Buffett quitte la présidence de Berkshire après 56 ans

Howard Buffett siège au conseil depuis 1993, plus longtemps que son père n’a passé dans les affaires avant de prendre la tête de Berkshire à 34 ans. Susan Decker demeure administratrice indépendante principale. « Président émérite » est un titre honorifique. Il n’emporte aucun pouvoir de commandement sur l’entreprise.

Le doyen Buffett, qui a eu 96 ans le mois dernier, a présenté ce changement comme une simple formalité dans une lettre aux actionnaires.

« Il prend les décisions qui comptent depuis un certain temps déjà, et je n’ai pas eu besoin de réfléchir deux fois à l’une d’elles », indique l’annonce, citant Warren Buffet, désormais président émérite de Berkshire Hathaway.

Les actions de catégorie A ont clôturé jeudi à 763 936 dollars, en baisse de 2,10 %. Les actions de catégorie B ont fini à 509,20 dollars, soit une baisse de 2,04 %. Cette vente a précédé l’annonce et, pendant les échanges de préouverture de vendredi, les actions B se situaient à 509,24 dollars, à peine en mouvement.

BeInCrypto a signalé la prime Buffett qui s’estompe le mois dernier, bien avant la baisse de cette année.

Ce qu’Howard Buffett a dit à propos du Bitcoin

Rien dans les archives.

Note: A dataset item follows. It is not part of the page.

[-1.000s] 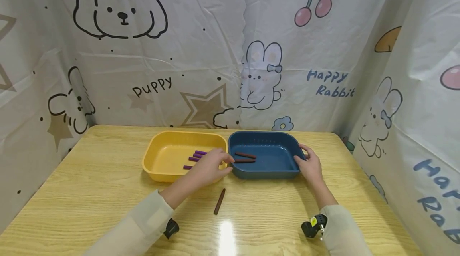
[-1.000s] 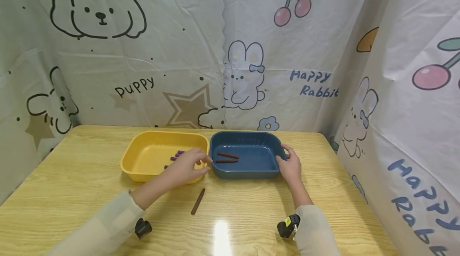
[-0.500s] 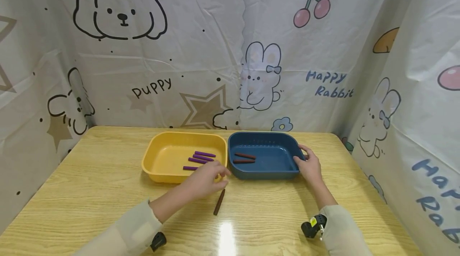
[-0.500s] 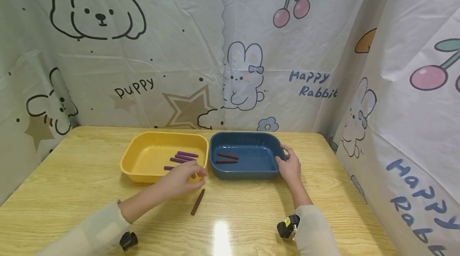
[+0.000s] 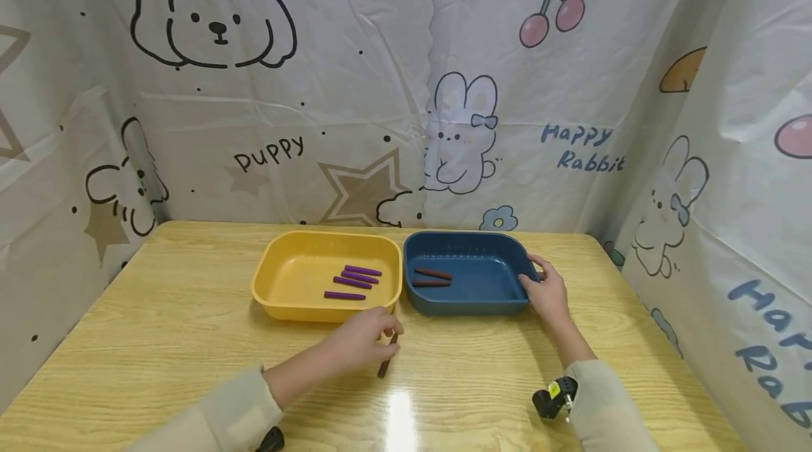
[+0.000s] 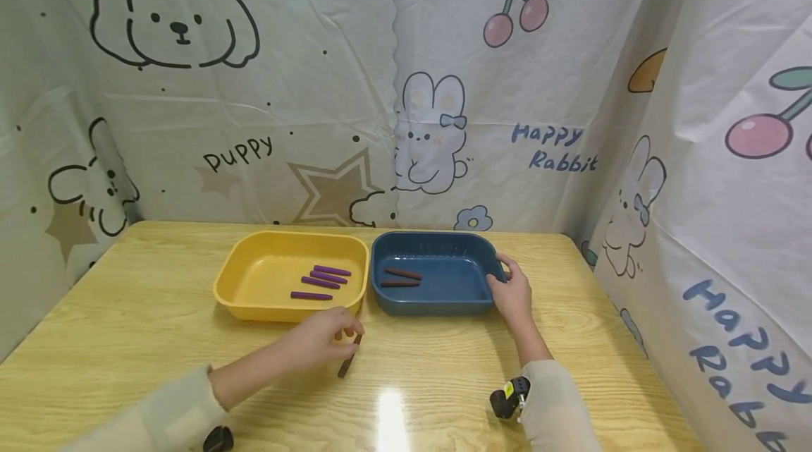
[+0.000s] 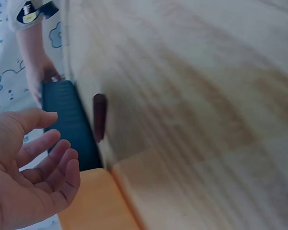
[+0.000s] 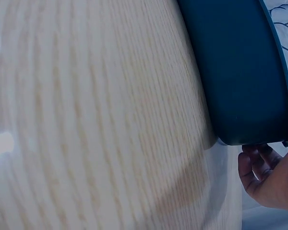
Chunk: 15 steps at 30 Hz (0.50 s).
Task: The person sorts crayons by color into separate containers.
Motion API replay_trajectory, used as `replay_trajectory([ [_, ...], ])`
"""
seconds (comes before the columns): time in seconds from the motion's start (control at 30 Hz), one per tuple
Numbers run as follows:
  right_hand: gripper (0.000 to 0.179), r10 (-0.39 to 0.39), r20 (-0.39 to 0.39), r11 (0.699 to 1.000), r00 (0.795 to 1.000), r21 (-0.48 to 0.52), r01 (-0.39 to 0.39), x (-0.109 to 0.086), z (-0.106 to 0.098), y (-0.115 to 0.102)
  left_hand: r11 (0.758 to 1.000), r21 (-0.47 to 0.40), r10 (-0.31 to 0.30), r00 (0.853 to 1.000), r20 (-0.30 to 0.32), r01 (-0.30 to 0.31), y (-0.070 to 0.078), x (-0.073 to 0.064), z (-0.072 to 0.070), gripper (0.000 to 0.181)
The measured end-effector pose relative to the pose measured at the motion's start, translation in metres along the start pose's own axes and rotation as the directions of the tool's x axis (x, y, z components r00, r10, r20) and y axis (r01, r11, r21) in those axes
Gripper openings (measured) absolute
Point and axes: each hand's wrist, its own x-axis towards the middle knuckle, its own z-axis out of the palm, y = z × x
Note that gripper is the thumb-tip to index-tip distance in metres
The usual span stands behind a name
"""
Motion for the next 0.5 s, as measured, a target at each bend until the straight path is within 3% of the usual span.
replay_trajectory([
  [0.27,0.052,0.015,0.006,1.000,1.000,-0.004,-0.015,0.001,0.000,0.001,0.997,0.020,-0.077,0.997,0.000,0.077,-0.005,-0.003,0.011,0.019],
  [0.5,0.051,0.004,-0.002,1.000,1.000,-0.008,-0.004,0.000,0.000,-0.001,0.990,0.027,-0.139,0.990,0.001,0.139,-0.005,-0.006,0.015,0.030],
])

Le nouveau président a construit son image publique autour de l’agriculture, de la sécurité alimentaire et du déminage en Ukraine, pas des marchés.

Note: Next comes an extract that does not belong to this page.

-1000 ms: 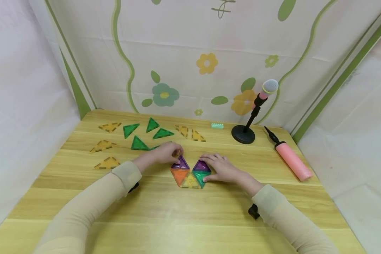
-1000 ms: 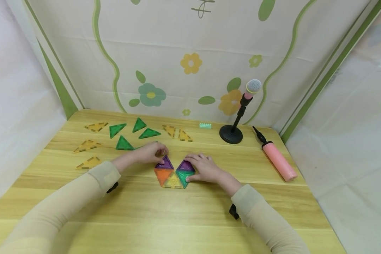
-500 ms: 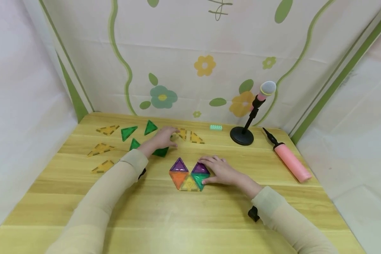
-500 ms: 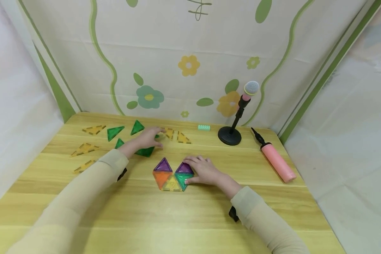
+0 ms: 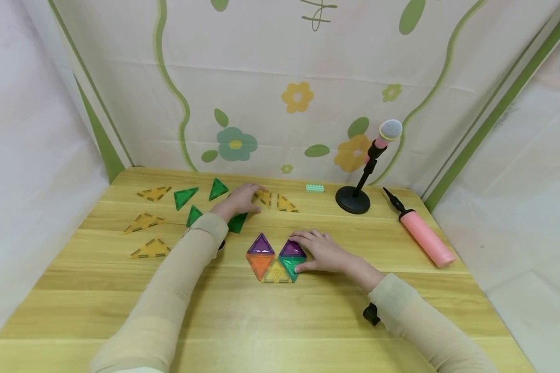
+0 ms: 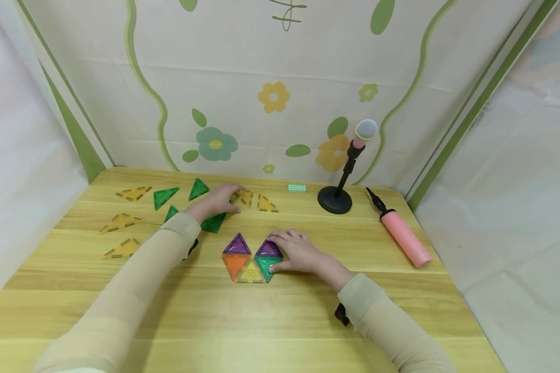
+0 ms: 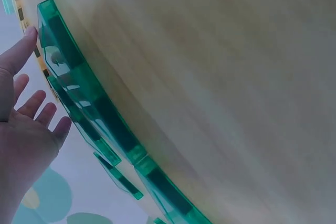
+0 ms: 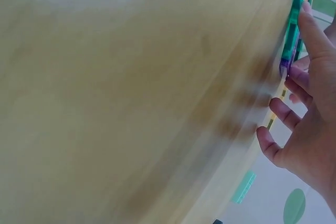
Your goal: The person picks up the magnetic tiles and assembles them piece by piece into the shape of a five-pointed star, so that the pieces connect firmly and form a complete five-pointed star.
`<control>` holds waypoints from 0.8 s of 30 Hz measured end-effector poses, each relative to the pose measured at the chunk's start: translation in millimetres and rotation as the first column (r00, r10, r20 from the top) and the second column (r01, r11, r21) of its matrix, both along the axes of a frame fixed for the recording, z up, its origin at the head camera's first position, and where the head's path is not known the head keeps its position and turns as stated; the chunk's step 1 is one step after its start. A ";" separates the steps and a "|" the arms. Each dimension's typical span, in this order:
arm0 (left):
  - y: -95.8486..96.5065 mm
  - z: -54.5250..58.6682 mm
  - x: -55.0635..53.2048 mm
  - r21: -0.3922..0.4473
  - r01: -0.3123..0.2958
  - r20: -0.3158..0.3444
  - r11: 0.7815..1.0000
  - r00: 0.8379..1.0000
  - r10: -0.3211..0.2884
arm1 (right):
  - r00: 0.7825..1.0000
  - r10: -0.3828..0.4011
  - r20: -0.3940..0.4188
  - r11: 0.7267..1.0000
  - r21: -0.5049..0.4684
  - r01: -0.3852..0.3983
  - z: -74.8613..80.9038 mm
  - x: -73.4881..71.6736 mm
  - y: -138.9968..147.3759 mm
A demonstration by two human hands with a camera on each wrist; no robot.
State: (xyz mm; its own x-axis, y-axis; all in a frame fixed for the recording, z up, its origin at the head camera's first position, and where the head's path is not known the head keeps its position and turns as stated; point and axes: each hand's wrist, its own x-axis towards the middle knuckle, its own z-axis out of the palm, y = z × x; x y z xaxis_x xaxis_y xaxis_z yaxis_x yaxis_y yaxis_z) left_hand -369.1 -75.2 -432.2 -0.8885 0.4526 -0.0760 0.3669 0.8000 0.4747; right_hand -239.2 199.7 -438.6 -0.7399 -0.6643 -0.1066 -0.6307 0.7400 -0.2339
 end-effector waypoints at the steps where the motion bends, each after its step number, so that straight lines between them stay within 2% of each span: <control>1: -0.3 -0.2 -0.2 0.002 -0.003 0.009 1.000 1.000 0.003 | 1.000 0.001 0.006 1.000 -0.006 -0.001 0.5 -0.2 -0.6; 5: -1.5 -0.3 -0.1 0.003 -0.001 0.027 1.000 1.000 0.001 | 0.999 0.015 0.037 0.999 -0.035 -0.014 3.8 -6.0 -2.6; 9: -2.3 -0.6 0.8 -0.025 0.002 0.029 1.000 1.000 -0.001 | 0.996 0.036 0.085 0.995 -0.097 -0.028 9.1 -19.3 -5.8; 12: -2.4 -0.9 1.5 -0.059 0.008 0.025 0.998 1.000 -0.006 | 0.998 0.008 0.057 0.993 -0.116 -0.001 10.2 -33.2 -7.9; 17: -1.1 0.4 2.0 -0.072 0.013 0.020 0.997 1.000 -0.012 | 0.996 -0.081 -0.029 0.992 -0.103 0.078 7.8 -57.2 -12.0; 24: -0.6 0.9 1.1 -0.109 0.023 0.019 0.994 1.000 -0.021 | 0.999 -0.040 0.004 0.995 -0.092 0.040 1.8 -77.4 -16.0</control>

Il dirige la Howard G. Buffett Foundation depuis 1999 et a occupé presque une décennie le rôle d’ambassadeur de bonne volonté des Nations Unies contre la faim.

Fortune a rapporté l’an dernier qu’il était en bonne voie pour envoyer environ 1 milliard de dollars d’aide à l’Ukraine. Il n’a jamais exprimé de position sur le Bitcoin ou les actifs numériques.

Son père l’a fait, à répétition, en qualifiant le Bitcoin de « poison de rat au carré » et plus tard de jeton de jeu.

Le poste qu’Howard hérite est de toute façon non exécutif. Il protège la culture. Abel signe les chèques et a déjà maintenu sa position anti-Bitcoin lorsque la trésorerie de Berkshire a atteint un record de 397 milliards de dollars.

La question reste de savoir si Abel finira par adopter le Bitcoin, pour les investisseurs en crypto qui surveillent ce bilan.

La cloche d’ouverture de vendredi indiquera si les actionnaires considèrent la passation comme une clôture ou comme une perte.